— Aim of the exercise —
What you return must match the records exactly, except that the pictures are gone.

+++ Given data +++

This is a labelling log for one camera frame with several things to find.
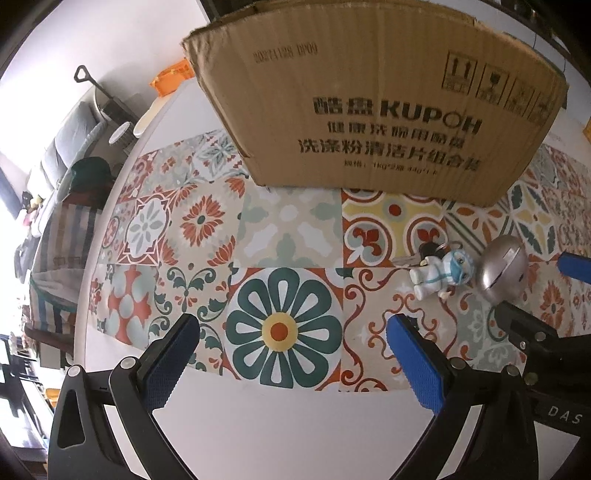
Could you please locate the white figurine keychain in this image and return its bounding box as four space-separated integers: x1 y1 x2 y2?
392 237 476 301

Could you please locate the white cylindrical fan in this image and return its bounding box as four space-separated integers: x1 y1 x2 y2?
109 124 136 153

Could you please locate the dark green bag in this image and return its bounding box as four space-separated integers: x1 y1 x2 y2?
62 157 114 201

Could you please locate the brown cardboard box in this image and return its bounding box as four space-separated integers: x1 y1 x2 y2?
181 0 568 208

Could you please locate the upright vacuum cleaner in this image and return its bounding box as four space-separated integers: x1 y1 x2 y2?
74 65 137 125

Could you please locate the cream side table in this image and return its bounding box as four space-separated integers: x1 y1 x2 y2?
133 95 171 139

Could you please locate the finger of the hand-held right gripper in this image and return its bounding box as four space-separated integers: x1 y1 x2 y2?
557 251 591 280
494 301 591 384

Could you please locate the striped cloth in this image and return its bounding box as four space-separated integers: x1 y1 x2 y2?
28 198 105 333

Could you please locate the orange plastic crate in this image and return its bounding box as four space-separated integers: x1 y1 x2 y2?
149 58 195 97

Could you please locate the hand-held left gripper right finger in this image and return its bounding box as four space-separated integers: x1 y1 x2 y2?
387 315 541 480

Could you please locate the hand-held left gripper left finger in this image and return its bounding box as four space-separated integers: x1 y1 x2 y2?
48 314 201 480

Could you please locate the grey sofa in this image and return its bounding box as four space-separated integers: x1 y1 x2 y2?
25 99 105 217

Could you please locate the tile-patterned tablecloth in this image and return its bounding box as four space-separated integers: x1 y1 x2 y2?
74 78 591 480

+++

— Solution —
This is a labelling log for one camera frame with several things to find.
Could you please locate the white figurine keychain in this image and return its bounding box as four space-separated integers: x1 y1 x2 y2?
392 237 476 301

Could you please locate the white cylindrical fan in this image and return its bounding box as four space-separated integers: x1 y1 x2 y2?
109 124 136 153

Could you please locate the dark green bag in this image and return its bounding box as four space-separated integers: x1 y1 x2 y2?
62 157 114 201

Could you please locate the brown cardboard box in this image and return its bounding box as four space-separated integers: x1 y1 x2 y2?
181 0 568 208

Could you please locate the upright vacuum cleaner in this image and return its bounding box as four space-separated integers: x1 y1 x2 y2?
74 65 137 125

Could you please locate the cream side table in this image and return its bounding box as four space-separated integers: x1 y1 x2 y2?
133 95 171 139

Could you please locate the finger of the hand-held right gripper in this image and return its bounding box as four space-separated integers: x1 y1 x2 y2?
557 251 591 280
494 301 591 384

Could you please locate the striped cloth in this image and return its bounding box as four space-separated integers: x1 y1 x2 y2?
28 198 105 333

Could you please locate the orange plastic crate in this image and return its bounding box as four space-separated integers: x1 y1 x2 y2?
149 58 195 97

Could you please locate the hand-held left gripper right finger in this image and return its bounding box as four space-separated integers: x1 y1 x2 y2?
387 315 541 480

Could you please locate the hand-held left gripper left finger in this image and return its bounding box as four space-separated integers: x1 y1 x2 y2?
48 314 201 480

Could you please locate the grey sofa in this image and return its bounding box as four space-separated integers: x1 y1 x2 y2?
25 99 105 217

Could you please locate the tile-patterned tablecloth in this image and return its bounding box as four space-separated integers: x1 y1 x2 y2?
74 78 591 480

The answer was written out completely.